Problem requirements = When you reach the line containing "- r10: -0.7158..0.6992", begin copying, and keep copying each line exactly until the listing ends.

Dataset excerpt =

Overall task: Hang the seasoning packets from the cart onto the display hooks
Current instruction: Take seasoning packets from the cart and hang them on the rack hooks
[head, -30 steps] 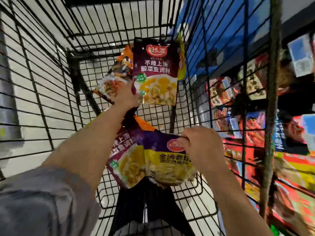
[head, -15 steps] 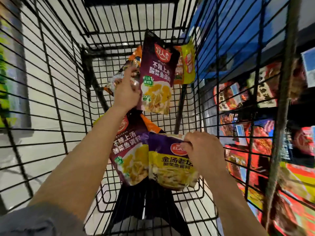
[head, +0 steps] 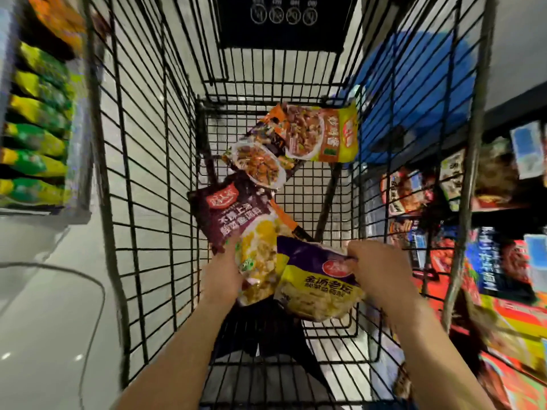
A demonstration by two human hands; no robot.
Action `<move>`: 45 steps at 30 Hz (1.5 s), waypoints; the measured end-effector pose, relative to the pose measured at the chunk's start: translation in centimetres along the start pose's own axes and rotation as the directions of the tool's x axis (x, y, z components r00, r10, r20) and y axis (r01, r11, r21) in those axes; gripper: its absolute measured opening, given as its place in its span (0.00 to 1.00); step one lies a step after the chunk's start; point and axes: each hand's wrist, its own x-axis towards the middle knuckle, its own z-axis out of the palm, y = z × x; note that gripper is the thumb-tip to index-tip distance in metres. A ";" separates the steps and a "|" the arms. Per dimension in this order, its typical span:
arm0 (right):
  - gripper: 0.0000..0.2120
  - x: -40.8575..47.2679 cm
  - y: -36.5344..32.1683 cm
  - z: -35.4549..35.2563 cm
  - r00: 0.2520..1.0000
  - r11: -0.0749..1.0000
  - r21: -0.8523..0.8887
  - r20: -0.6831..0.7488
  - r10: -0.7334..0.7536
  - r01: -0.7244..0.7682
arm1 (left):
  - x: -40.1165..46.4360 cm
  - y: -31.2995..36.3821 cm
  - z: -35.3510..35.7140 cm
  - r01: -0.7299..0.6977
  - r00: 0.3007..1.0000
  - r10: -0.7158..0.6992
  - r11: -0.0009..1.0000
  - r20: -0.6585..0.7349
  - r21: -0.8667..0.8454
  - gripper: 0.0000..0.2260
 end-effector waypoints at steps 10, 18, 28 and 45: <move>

Reply to the task =
  - r10: -0.7158..0.6992
  - r11: -0.0009..1.0000
  - r20: -0.6585..0.7349
  - r21: -0.8667..0.8454
  - gripper: 0.0000..0.2260
 end-effector waypoints at steps 10, 18, 28 and 45: <move>

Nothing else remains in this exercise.